I was reading the newspaper online the other day, and part way through the article, I saw something move in my peripheral vision. Ignoring it, I read on, but there it was again - movement. It seemed to be coming from the Lamisil ad.
At the top of the ad was a digital drawing of a big toe, its flesh rose-colored, suggestive of infection. The nail was yellowed, the hues of the ad garish. Nothing, however, seemed to be moving. Below the infected toe was a gremlin. Its name, according to the ad, was “Digger,” and I would be able to access its “full story” by clicking on a little orange arrow. I stared at the gremlin just to make sure I wasn’t seeing things. It remained static for a full 10 seconds until - its eyes blinked!
Admittedly, I am new to the animation that proliferates the Web now. I only recently upgraded my circa 1996 homebuilt computer to a newer, more powerful homebuilt that is equipped to handle animation and video. Consequently, I’d missed out on the slow advent of moving images on the Web, instead experiencing them in one shocking exposure, making me feel a bit like Miles Monroe waking up in Sleeper.
Since upgrading, it’s been non-stop visual vertigo. I research hedge funds while ignoring a dancing couple. While reading about investment fraud, I try not to become distracted by a stockbroker holding an umbrella in a blizzard. After just a few months, I’ve grown weary of the animation clichés. I can’t tell you how many miniature cars have zipped across the top of my screen.
Online text itself is always sans serif, which seems only to add insult to injury, as everybody knows that sans serif fonts—those like Arial without the little serifs to guide the eye—are more difficult to read. It hardly seems fair to expect text, especially sans serif text, to compete with the spectre of a diseased toe.

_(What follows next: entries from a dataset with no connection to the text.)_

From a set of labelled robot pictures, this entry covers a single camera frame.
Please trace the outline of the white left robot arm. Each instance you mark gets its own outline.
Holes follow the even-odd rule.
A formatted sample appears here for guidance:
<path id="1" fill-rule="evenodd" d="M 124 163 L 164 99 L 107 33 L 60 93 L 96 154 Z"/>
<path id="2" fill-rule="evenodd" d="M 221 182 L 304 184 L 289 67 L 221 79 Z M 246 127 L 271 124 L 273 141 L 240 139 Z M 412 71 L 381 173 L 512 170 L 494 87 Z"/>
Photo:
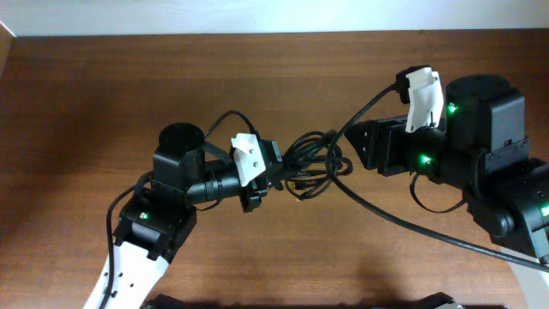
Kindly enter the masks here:
<path id="1" fill-rule="evenodd" d="M 193 124 L 168 125 L 152 171 L 126 190 L 130 200 L 118 224 L 107 228 L 108 256 L 85 306 L 140 307 L 195 227 L 197 204 L 238 197 L 250 212 L 267 195 L 269 175 L 281 163 L 278 144 L 255 131 L 237 134 L 225 153 Z"/>

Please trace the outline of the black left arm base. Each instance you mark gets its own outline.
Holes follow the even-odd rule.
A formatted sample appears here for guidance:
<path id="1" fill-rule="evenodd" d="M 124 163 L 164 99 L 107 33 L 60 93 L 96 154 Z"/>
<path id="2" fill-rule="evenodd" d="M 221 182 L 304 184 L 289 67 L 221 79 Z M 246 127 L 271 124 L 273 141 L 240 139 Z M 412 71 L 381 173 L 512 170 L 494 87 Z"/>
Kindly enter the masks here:
<path id="1" fill-rule="evenodd" d="M 189 309 L 189 306 L 179 299 L 159 294 L 151 300 L 146 300 L 141 309 Z"/>

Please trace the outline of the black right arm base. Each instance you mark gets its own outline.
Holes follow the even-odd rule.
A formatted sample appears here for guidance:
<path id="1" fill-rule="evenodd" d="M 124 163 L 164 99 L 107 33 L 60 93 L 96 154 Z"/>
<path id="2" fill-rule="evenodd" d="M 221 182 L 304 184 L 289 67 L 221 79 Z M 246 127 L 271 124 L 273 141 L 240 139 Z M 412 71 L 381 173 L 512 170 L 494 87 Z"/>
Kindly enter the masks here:
<path id="1" fill-rule="evenodd" d="M 459 304 L 455 299 L 443 292 L 431 294 L 421 300 L 415 301 L 411 309 L 465 309 L 465 306 Z"/>

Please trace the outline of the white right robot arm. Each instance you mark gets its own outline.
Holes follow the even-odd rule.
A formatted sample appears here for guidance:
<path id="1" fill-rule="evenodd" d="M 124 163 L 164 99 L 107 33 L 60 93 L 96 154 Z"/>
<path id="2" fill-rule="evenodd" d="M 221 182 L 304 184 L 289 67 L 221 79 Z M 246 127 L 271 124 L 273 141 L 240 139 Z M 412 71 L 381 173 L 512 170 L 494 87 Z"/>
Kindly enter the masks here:
<path id="1" fill-rule="evenodd" d="M 548 305 L 548 165 L 529 153 L 525 99 L 503 77 L 443 85 L 429 68 L 398 76 L 405 116 L 354 120 L 346 139 L 363 166 L 411 173 L 462 193 L 474 222 L 509 262 L 528 306 Z"/>

The Wikipedians tell me, however, that “sans serif fonts have become the de facto standard for body text on-screen.” Apparently, the serifs don’t read well on monitors. On television, they have been known to flicker, much like Digger’s eyes. However, the wisdom of the Wiki collective notwithstanding, my favorite Web sites tend toward serifs like Garamond and Times New Roman. Text issues aside, is it really necessary for ads to jump and blink and cavort? Must arrows swish by, balls bounce, and signs flash?
From a commercial standpoint, of course it is. Digger blinked - and I looked.
The New York Times recently featured a story on the website LowerMyBills and its notorious Web ads filled with the silhouettes of dancing cowboys. According to the company the ads work—and Web ad experts agree—despite numerous reader complaints across blogs and elsewhere online.
Web newspapers today do not constitute level playing fields. The non-commercial information, the news, and the story must compete with moving images like the broker and his snow umbrella or the eyes of a gremlin. Text simply cannot compete with colorful movement in one’s peripheral vision, no matter how well written. This means we are being cajoled, seduced, and driven against our will to look at things we did not click there to see.
What is the answer? Should news articles also move?
They’re working on that. More video clips and less text. The only problem is, I don’t want my newspaper stories to move. I want the stories to move me.